The Roosevelt will take the place of the USS Ronald Reagan, which is currently based in San Diego but will steam to Yokosuka, Japan, this summer to replace the George Washington. The original Reagan crew will bring the Washington stateside for its overhaul and then rotate onto the Roosevelt in San Diego.
The rare crew shift has already inspired a Three Presidents logo, designed by a Reagan crewmember.
In Europe, the Roosevelt will work with partner nations, conducting maritime security operations and making port visits.
Carrier Air Wing 1 out of Virginia Beach is embarked on the Roosevelt. The other ships of the strike group are the guided-missile cruiser USS Normandy and guided-missile destroyers USS Farragut, USS Forrest Sherman and USS Winston S. Churchill.
The Navys latest airborne early warning aircraft is making its maiden deployment as part of the cruise. Five E-2D Advanced Hawkeyes, which use radar and electronic surveillance to provide a picture of a carriers operating area, are assigned to VAW 125, an early warning squadron attached to Carrier Air Wing 1. The new aircraft has a more powerful radar than its predecessor, the E-2C.
I could see that. When I was in the Navy, they tried to keep you at one duty station for your entire career to save money on relocation costs.
I’m just suspicious enough to wonder why three of our ships need to have crew swaps all of a sudden?
What’s around the corner that we don’t know about?
Is there a reason someone doesn’t want our crews to be at the top of their game?
I don’t think that’s an illogical concern, but why now?

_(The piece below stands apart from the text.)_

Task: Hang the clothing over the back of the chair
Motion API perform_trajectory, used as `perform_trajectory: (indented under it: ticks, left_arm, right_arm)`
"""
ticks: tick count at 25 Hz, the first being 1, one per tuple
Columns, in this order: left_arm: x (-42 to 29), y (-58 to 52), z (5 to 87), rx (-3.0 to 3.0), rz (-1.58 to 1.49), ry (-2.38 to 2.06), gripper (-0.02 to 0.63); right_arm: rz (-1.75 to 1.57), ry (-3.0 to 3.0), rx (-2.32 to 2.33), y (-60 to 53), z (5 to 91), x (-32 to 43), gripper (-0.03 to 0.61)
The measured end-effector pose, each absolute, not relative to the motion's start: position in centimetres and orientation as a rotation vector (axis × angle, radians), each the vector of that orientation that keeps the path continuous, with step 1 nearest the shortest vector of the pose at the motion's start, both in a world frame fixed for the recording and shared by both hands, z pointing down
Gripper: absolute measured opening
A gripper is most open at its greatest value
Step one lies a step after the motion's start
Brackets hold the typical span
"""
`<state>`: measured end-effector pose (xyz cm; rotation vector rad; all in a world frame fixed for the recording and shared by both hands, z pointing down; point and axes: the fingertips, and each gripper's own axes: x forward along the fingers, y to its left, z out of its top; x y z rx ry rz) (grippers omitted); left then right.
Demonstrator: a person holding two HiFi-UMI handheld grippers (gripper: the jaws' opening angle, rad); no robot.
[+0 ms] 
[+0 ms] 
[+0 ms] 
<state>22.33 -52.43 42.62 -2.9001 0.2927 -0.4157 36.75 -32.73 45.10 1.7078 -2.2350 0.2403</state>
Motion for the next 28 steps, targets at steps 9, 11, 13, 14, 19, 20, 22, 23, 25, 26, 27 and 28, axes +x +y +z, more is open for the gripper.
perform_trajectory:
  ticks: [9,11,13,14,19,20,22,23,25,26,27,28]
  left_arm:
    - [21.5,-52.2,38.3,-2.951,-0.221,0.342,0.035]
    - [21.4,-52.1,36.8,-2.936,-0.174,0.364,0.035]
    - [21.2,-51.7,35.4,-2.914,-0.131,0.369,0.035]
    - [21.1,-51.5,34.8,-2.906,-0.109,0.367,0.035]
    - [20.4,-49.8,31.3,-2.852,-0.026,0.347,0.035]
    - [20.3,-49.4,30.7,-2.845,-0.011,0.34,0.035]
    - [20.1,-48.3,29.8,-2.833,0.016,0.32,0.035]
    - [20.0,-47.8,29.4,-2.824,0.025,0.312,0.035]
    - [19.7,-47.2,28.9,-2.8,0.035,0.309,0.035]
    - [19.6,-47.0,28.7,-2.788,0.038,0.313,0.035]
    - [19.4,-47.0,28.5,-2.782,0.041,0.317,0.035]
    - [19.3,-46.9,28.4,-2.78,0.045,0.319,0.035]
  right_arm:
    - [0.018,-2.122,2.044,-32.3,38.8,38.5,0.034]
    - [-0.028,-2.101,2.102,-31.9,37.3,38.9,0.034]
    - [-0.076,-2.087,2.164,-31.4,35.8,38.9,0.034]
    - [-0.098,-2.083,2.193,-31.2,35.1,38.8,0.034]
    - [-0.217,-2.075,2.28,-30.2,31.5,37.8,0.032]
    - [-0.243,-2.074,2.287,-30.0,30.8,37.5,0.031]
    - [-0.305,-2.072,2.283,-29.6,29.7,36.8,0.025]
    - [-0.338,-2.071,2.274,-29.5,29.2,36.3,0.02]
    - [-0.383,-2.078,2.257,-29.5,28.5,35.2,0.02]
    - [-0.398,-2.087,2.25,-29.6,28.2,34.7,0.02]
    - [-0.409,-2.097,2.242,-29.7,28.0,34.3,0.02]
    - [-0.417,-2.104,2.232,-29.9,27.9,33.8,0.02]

Why never before? If this was such a great concern, it would have been at other times too.
Why relocate the families? The crews are at sea for months at a time. When they come back to port, they can travel home.

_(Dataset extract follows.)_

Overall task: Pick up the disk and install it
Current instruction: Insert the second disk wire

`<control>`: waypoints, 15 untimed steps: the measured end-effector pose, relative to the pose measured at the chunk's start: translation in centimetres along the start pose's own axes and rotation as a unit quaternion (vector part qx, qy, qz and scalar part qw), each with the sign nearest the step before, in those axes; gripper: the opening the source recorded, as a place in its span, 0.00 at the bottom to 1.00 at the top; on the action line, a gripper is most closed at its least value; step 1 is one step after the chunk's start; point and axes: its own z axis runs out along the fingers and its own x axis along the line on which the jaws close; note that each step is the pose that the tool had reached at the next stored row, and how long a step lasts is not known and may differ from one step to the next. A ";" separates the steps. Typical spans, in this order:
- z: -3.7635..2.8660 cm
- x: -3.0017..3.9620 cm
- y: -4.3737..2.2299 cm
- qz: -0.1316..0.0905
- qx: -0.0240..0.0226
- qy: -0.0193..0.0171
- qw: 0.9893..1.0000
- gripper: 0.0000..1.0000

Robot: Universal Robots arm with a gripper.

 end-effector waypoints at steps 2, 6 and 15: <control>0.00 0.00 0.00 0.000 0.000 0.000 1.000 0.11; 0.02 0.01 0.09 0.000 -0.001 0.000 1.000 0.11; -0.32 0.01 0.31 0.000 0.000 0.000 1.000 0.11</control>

How have they done it in the past? What has changed?
This does happen with the bigger ships. The LHD swapout with Essex a couple years back.
In this case Washington needs new rocks. Something done only once (mid life) and only at Newport News (Virginia). There’s no way around that.

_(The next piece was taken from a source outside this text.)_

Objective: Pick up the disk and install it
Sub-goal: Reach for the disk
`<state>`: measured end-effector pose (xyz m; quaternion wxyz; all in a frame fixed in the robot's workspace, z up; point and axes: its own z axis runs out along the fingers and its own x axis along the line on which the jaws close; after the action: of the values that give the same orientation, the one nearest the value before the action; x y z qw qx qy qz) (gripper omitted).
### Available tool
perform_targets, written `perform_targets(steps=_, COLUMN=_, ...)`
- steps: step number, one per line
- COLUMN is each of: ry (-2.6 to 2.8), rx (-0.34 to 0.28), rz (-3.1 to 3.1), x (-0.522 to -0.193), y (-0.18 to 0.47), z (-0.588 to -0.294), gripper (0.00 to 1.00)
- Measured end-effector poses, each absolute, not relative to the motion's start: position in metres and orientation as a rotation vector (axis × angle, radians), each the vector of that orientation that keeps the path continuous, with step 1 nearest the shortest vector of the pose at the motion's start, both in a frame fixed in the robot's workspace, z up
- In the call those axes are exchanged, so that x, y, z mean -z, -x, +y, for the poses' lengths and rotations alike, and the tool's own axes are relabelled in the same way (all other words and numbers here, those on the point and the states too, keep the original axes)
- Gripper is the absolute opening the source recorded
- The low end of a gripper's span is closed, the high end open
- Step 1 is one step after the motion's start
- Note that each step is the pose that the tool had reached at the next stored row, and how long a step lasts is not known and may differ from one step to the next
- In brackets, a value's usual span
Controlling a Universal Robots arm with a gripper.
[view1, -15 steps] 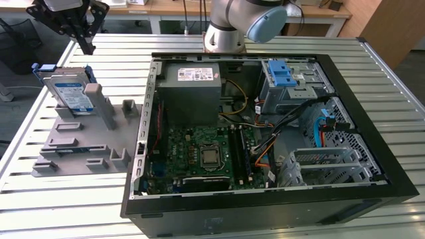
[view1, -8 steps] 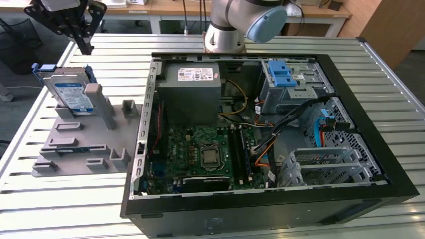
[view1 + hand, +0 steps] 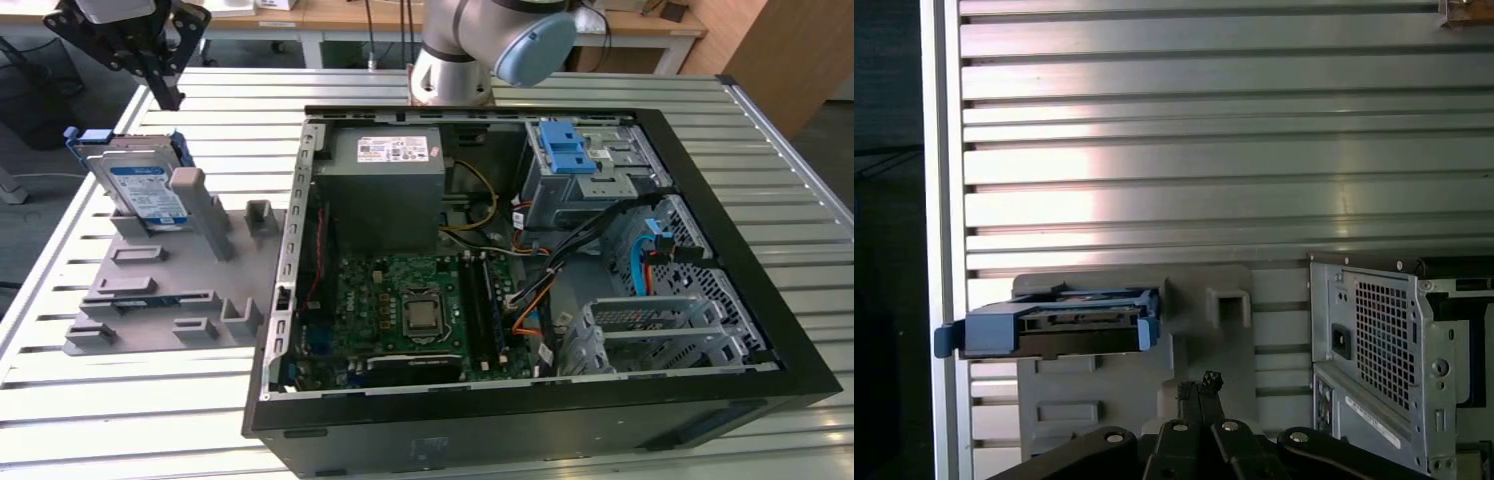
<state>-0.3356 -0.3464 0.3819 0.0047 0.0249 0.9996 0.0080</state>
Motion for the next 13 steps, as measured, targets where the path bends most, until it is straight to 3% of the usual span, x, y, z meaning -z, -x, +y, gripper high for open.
perform_targets(steps=13, ry=-0.078, rx=-0.025, rz=3.131, x=-0.3810, y=0.3422, z=-0.3458, gripper=0.11)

Thank you for the mention.
Well we know after the election he was going to be more flexible.
He’s bringing them up to speed in the war department. Like giving a loaded gun to a chimpanzee.
I think he’s using them to destroy Israel.
I think it’s more broad than that, but I wouldn’t put it past him. We know he has our nation in his cross-hairs.
This is Stars and Stripes. Every word in this article has been approved by the Navy for public release.
This is Stars and Stripes. Every word in this article has been approved by the Navy for public release.
I really don't care who approved it. I still don't think it's anyone's business where ships, troops, or aircraft are deployed.
Aircraft carriers aren't stealthy. They're certainly not invisible. A carrier transiting Gibraltar is witnessed by thousands. A carrier transiting Suez or Hormuz, again, witnessed by thousands from the shore and countless passing ships. The location of our carriers is a secret to no one.
I think they’ll be fine.
Now they’re saying the report was false, and they aren’t actually going to engage.
My point is, who is announcing the deployments of these ships (not just the carriers), and why? You can read in the papers before they deploy, where they are going, when they're leaving, how long they'll be there, and their expected date of return !! Next, they'll be doing it with submarines !!
Or maybe it doesn't matter any more when your CIC is one of "them".
The general protocol for a carrier crew used to be those with a year or less left on their enlistment took the ship to the yards for what was then a year long overhaul and those with more than a year got transferred off either right before or soon after entering the yards.
The guys with under a year to go then trained {qualifying} the new oncoming crew starting about three months before leaving the yards. But that was on conventional powered steamers. Each ship has it's own quirks, differences, and issues to learn, even those in the same class.